Dhale or Dhala, also spelled Dali and Dhalea and sometimes prefixed with Al or Ad (الضالع), is the capital town of Dhale Governorate in south-western Yemen. It is located at around , at an elevation of around 1500 metres.

==History==
Formerly it was the capital of the Emirate of Dhala.

==Climate==
Dhale has an altitude-moderated hot semi-arid climate (Köppen BSh) bordering upon the hot arid climate (BWh) found in most of the Arabian Peninsula. Afternoon weather ranges from very warm in winter to hot in summer, whilst mornings range from cool in winter to warm in summer.

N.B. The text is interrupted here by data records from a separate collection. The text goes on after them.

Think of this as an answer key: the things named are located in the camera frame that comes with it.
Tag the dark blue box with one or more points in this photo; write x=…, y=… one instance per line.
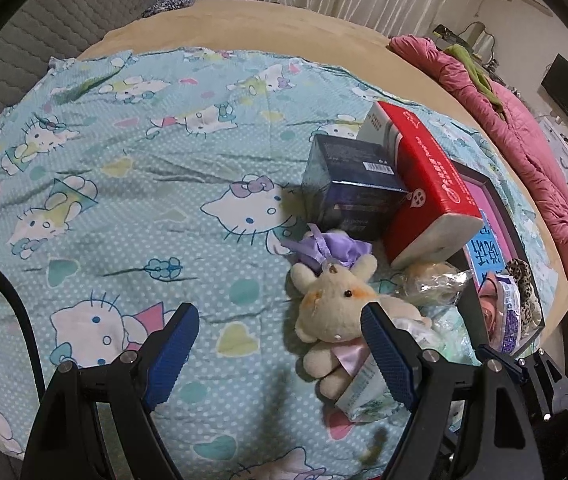
x=349, y=185

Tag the grey quilted headboard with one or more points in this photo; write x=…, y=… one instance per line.
x=64, y=25

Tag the pink quilt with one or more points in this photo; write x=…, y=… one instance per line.
x=539, y=170

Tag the pink book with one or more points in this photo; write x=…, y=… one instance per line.
x=481, y=200

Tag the red tissue pack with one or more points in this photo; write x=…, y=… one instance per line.
x=429, y=185

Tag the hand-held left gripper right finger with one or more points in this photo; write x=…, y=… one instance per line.
x=386, y=355

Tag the green cloth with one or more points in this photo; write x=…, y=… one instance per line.
x=479, y=80

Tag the leopard print scrunchie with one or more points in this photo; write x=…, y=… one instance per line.
x=524, y=290

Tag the dark cardboard tray box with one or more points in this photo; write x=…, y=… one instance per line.
x=511, y=232

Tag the beige squishy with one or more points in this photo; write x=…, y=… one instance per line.
x=429, y=280

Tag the cartoon cat printed blanket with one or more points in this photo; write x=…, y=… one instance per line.
x=114, y=210

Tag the cluttered side table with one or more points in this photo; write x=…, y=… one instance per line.
x=444, y=31

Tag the beige bed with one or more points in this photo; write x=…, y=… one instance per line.
x=289, y=25

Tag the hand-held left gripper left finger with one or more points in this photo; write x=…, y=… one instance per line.
x=174, y=355

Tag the white drawer cabinet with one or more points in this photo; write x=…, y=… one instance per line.
x=561, y=150

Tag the white purple wipes packet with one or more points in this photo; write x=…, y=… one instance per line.
x=506, y=320

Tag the salmon pink plush item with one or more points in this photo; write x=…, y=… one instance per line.
x=489, y=310

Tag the beige bear plush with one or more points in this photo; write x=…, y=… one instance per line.
x=324, y=305

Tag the arched table mirror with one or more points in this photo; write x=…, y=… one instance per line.
x=479, y=40

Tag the green printed tissue packet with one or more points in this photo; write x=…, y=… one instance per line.
x=364, y=390
x=439, y=332

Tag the dark patterned cloth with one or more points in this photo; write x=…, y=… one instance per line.
x=169, y=4

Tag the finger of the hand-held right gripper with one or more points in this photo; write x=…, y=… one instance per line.
x=539, y=385

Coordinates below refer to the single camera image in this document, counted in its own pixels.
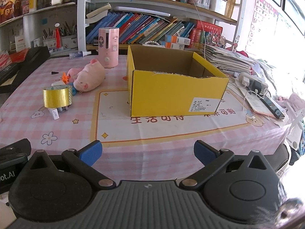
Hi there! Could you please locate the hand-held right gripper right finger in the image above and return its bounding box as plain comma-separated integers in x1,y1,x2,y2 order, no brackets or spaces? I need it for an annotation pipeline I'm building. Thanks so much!
179,140,278,189

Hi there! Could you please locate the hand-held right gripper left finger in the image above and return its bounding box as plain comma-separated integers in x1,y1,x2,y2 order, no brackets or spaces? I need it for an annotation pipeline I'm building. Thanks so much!
28,140,117,191

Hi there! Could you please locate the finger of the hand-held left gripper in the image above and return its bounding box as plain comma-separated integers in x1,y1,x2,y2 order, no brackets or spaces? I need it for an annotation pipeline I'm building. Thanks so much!
0,138,32,159

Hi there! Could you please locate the small white red box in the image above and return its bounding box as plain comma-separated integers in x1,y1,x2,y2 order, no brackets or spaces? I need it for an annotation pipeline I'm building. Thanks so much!
48,107,60,120

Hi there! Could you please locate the gold tape roll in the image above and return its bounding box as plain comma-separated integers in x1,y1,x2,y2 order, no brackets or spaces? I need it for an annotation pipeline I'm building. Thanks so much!
43,85,72,108

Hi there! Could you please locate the yellow cardboard box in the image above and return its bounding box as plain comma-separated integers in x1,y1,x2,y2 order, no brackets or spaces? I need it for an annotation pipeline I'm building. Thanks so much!
127,45,230,118

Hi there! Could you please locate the pink pig plush toy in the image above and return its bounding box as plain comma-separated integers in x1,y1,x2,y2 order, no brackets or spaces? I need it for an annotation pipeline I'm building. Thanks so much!
73,59,106,93

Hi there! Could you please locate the printed paper slip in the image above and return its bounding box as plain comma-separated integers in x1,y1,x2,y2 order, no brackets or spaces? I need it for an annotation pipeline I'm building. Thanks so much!
239,86,277,118

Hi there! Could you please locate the black flat box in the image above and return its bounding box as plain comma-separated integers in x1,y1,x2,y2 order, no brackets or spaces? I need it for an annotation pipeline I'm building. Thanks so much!
0,63,21,86

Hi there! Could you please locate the black round seat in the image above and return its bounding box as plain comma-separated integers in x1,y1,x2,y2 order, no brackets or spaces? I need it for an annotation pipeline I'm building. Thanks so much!
274,143,291,172

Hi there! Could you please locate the white charger plug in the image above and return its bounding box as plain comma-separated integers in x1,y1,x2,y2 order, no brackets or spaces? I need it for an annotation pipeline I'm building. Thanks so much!
239,73,250,87

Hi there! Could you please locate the black smartphone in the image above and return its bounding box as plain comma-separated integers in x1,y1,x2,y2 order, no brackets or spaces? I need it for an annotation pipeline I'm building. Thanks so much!
262,95,286,120

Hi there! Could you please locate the white power strip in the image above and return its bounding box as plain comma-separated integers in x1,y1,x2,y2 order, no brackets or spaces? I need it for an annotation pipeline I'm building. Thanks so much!
238,72,268,93

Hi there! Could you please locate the grey furry sleeve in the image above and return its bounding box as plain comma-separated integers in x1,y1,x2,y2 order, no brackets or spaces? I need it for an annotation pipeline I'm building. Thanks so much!
248,197,305,229

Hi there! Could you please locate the black ribbed case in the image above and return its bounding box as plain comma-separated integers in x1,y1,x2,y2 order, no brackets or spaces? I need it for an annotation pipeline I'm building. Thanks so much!
18,46,51,81

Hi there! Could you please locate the stack of papers and booklets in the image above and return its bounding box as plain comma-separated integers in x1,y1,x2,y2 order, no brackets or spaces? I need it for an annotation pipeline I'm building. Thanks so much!
204,43,258,77

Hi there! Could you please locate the small spray bottle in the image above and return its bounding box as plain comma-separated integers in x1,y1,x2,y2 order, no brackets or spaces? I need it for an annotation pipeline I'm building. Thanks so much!
69,51,92,60

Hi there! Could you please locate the white box red stripe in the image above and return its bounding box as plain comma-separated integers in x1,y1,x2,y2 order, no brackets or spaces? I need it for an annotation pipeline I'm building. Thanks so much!
15,35,26,52

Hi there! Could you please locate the pink cylindrical appliance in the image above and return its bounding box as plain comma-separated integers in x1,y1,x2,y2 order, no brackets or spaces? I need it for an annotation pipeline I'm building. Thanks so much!
98,27,120,68

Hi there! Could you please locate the orange and blue carton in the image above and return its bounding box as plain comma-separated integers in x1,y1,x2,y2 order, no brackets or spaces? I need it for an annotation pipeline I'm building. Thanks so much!
160,41,185,50
165,35,191,45

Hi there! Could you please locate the white pen holder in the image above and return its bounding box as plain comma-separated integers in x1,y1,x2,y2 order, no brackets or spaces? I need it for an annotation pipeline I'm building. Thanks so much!
61,21,78,49
43,29,56,49

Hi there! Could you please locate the colourful figure ornament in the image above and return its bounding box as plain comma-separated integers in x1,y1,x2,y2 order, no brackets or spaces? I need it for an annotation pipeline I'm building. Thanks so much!
206,32,227,47

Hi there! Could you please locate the red boxed book set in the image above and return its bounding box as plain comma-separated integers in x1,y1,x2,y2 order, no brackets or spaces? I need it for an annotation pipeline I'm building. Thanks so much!
189,29,206,49

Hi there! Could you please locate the red tassel ornament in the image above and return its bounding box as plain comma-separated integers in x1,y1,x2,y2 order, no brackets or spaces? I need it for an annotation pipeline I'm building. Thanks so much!
54,23,62,49

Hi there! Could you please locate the white side shelf unit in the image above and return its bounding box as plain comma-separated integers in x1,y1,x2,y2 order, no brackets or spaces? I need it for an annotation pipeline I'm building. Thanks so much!
0,2,78,53

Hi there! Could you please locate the large red box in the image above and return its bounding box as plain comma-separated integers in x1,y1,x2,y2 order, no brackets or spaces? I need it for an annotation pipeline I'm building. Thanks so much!
193,19,223,32

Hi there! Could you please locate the white metal bookshelf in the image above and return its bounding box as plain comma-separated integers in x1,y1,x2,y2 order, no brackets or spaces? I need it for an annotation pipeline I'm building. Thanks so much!
76,0,248,53

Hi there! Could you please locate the row of leaning books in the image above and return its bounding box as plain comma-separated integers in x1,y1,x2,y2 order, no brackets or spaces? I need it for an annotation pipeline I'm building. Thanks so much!
86,12,196,44

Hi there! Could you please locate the wealth figure decoration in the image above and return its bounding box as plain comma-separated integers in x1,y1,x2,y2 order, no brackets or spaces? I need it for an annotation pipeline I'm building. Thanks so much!
0,0,23,24

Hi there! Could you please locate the white storage bin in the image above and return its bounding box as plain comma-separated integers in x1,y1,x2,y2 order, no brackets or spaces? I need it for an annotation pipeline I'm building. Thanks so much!
210,0,227,15

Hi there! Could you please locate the white rolled paper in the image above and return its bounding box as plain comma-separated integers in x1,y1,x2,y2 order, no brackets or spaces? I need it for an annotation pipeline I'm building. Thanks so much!
111,6,171,18

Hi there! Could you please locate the woven straw mat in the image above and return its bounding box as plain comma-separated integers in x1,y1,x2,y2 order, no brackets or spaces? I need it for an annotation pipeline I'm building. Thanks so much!
225,0,239,18

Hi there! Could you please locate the white charging cable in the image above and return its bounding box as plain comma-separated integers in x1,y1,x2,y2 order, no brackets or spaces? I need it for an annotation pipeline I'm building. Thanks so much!
242,88,266,120

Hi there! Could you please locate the hanging white cable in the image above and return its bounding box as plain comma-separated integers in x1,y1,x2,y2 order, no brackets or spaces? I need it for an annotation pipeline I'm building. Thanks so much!
188,0,208,61

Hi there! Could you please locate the white quilted pearl-handle handbag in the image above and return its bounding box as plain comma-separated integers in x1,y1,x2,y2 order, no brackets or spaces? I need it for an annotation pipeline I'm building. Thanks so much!
142,40,166,47

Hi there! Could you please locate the alphabet wall poster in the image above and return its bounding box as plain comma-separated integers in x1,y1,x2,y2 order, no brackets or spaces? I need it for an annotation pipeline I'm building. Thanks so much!
246,0,279,46

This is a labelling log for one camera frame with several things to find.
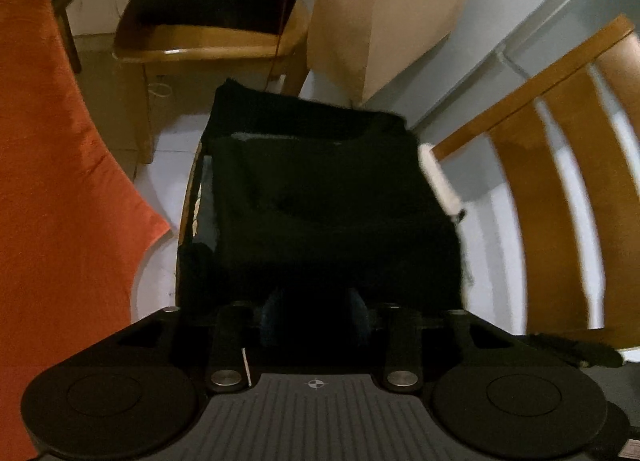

Rainfall averages around 360 mm per year, of which over half occurs in July and August alone due to the influence of the northern edge of the monsoon.

Climate data for Dhale
| Month | Jan | Feb | Mar | Apr | May | Jun | Jul | Aug | Sep | Oct | Nov | Dec | Year |
| Mean daily maximum °C (°F) | 24.5 (76.1) | 24.7 (76.5) | 26.8 (80.2) | 28.6 (83.5) | 31.5 (88.7) | 33.1 (91.6) | 32.6 (90.7) | 30.6 (87.1) | 30.2 (86.4) | 30.0 (86.0) | 27.2 (81.0) | 24.8 (76.6) | 28.7 (83.7) |
| Daily mean °C (°F) | 17.4 (63.3) | 18.0 (64.4) | 19.8 (67.6) | 21.7 (71.1) | 24.3 (75.7) | 25.9 (78.6) | 25.5 (77.9) | 23.8 (74.8) | 23.2 (73.8) | 21.7 (71.1) | 20.0 (68.0) | 17.6 (63.7) | 21.6 (70.8) |
| Mean daily minimum °C (°F) | 10.4 (50.7) | 11.3 (52.3) | 12.8 (55.0) | 14.9 (58.8) | 17.1 (62.8) | 18.7 (65.7) | 18.5 (65.3) | 17.0 (62.6) | 16.2 (61.2) | 13.4 (56.1) | 12.8 (55.0) | 10.4 (50.7) | 14.5 (58.0) |
| Average rainfall mm (inches) | 11 (0.4) | 8 (0.3) | 11 (0.4) | 20 (0.8) | 43 (1.7) | 16 (0.6) | 90 (3.5) | 103 (4.1) | 44 (1.7) | 8 (0.3) | 6 (0.2) | 0 (0) | 360 (14) |
Source: Climate-Data.org

==Economy==

Historically, the Jewish community produced cotton thread.